• YOUR ASSIGNMENT:
The records below hold a stretch from the line with "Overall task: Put" through the line with "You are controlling"; return exactly those lines, ends included, and nothing more.

····················

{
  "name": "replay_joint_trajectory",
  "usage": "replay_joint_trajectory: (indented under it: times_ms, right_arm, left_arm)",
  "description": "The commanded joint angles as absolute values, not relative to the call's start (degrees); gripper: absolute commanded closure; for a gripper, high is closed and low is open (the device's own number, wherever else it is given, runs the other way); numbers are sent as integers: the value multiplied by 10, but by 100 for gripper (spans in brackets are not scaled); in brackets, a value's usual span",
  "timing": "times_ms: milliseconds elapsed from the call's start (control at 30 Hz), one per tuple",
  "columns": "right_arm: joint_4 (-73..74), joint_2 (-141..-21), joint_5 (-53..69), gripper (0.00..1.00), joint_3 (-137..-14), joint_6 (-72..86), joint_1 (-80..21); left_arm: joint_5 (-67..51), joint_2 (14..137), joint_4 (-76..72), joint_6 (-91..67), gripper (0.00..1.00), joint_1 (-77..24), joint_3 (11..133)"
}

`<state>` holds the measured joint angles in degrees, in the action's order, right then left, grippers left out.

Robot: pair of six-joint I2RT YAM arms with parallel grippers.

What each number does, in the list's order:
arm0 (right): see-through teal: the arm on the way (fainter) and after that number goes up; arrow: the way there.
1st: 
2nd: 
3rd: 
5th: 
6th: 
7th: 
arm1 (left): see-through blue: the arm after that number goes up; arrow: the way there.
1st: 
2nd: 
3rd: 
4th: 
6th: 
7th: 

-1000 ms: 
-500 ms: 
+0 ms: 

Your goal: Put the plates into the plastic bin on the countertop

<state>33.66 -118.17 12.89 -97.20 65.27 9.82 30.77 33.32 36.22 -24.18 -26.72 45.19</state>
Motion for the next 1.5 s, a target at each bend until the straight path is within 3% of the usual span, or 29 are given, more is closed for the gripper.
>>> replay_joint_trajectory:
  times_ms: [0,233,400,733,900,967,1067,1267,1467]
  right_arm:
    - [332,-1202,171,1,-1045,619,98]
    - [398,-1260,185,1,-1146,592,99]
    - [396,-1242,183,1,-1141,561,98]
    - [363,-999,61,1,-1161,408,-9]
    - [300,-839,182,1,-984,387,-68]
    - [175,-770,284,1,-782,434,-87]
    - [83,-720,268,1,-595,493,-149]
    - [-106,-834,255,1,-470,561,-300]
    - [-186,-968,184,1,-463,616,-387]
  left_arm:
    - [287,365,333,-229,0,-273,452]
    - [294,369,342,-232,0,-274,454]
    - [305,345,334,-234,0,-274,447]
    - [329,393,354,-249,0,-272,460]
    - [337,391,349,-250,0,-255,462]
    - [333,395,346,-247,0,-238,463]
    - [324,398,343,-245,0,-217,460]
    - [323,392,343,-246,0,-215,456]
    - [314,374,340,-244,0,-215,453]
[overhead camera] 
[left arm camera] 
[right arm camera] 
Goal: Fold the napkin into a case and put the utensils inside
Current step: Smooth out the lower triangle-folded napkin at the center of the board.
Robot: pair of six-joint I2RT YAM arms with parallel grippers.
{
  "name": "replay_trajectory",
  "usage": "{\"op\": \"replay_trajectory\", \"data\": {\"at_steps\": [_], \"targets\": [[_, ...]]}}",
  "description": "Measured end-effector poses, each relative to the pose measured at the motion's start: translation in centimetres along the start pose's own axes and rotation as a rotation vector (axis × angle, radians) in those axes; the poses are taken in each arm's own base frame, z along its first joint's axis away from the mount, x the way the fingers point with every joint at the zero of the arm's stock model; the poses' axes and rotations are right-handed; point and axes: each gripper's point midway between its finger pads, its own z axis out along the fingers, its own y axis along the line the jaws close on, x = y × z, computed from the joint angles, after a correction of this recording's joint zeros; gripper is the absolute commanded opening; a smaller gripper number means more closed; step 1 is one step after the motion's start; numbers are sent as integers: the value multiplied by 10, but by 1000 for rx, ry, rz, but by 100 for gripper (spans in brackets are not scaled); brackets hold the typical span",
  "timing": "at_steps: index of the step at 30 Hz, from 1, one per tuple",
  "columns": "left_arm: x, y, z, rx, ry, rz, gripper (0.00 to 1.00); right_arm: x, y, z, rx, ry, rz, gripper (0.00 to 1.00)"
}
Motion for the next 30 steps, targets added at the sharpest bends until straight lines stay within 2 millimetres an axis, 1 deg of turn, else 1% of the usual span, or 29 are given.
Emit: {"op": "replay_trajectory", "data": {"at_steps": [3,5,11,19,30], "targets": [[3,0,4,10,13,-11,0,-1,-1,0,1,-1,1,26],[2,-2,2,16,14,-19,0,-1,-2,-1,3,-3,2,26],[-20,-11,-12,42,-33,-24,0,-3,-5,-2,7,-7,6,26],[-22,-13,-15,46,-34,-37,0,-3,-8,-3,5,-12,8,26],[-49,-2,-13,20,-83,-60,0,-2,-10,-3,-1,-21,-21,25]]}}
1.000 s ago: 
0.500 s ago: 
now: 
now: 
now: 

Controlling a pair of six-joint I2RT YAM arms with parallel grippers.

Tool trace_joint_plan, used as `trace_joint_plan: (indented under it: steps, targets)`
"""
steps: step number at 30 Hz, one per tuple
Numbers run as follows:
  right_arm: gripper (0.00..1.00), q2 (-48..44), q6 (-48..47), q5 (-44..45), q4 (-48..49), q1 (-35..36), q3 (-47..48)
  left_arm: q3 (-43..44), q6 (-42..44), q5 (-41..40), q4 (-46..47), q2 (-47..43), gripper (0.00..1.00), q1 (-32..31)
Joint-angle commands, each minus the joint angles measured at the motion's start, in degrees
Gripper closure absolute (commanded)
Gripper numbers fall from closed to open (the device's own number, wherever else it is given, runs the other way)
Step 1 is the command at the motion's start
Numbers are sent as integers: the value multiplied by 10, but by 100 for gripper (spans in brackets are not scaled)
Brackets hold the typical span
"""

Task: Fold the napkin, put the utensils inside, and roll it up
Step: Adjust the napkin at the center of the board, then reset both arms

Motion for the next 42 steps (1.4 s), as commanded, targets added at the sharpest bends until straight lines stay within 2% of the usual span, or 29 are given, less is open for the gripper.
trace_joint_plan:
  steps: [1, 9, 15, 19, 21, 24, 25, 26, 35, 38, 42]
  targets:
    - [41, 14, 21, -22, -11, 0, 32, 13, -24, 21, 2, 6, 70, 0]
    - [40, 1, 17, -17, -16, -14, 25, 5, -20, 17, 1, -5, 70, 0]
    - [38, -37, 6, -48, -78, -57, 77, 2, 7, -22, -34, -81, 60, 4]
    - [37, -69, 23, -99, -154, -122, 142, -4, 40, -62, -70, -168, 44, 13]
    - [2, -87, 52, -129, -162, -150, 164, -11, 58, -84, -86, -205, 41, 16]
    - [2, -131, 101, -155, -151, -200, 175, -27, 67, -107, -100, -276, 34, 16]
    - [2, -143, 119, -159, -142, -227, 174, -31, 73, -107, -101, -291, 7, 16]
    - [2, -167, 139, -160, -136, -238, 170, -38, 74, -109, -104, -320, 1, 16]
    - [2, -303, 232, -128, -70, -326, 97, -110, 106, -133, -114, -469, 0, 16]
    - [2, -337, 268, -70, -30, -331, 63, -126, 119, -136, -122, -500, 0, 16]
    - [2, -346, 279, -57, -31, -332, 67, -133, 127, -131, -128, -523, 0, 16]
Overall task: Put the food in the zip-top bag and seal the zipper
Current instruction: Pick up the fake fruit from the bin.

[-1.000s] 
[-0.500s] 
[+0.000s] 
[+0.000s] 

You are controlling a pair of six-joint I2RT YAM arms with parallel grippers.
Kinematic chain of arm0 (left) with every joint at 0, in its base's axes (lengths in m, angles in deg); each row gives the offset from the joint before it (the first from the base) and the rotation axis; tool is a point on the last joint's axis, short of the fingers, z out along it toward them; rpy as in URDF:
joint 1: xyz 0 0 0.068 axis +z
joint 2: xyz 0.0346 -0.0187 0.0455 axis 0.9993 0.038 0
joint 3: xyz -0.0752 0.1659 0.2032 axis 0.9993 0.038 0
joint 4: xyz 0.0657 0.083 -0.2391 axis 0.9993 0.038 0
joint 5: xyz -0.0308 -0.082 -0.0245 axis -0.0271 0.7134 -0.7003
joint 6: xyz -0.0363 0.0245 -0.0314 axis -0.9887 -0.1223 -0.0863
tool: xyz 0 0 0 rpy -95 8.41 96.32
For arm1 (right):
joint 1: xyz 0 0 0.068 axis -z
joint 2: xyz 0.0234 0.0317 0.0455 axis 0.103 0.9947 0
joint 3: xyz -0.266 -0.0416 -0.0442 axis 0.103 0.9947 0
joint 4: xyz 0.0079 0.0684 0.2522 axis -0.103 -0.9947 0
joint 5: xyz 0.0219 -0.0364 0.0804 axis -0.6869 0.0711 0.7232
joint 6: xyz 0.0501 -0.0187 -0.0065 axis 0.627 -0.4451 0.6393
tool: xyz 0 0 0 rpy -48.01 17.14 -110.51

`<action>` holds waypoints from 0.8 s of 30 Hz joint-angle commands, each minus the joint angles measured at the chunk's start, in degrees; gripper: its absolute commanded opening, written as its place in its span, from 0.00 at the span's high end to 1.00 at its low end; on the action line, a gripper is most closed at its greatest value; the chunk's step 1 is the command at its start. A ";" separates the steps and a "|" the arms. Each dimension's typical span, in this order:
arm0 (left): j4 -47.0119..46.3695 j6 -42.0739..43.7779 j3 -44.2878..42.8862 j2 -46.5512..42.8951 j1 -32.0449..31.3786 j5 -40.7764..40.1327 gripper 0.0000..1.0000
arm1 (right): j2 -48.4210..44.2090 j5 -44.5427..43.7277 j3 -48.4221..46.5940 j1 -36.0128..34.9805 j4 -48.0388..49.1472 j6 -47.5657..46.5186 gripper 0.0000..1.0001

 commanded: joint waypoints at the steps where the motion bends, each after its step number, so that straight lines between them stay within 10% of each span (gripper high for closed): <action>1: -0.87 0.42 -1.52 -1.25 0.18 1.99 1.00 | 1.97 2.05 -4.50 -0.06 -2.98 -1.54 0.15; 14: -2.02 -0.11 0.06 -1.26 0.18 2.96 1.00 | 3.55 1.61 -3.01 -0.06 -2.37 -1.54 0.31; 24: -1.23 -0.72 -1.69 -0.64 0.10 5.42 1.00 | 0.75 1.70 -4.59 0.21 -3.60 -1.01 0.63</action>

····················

• WRITTEN ANSWER:
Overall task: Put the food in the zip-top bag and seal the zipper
Current instruction: Pick up the fake fruit from the bin.

[-1.000s] 
[-0.500s] 
[+0.000s] 
[+0.000s] 

You are controlling a pair of six-joint I2RT YAM arms with parallel grippers.

Output for this exercise is now complete.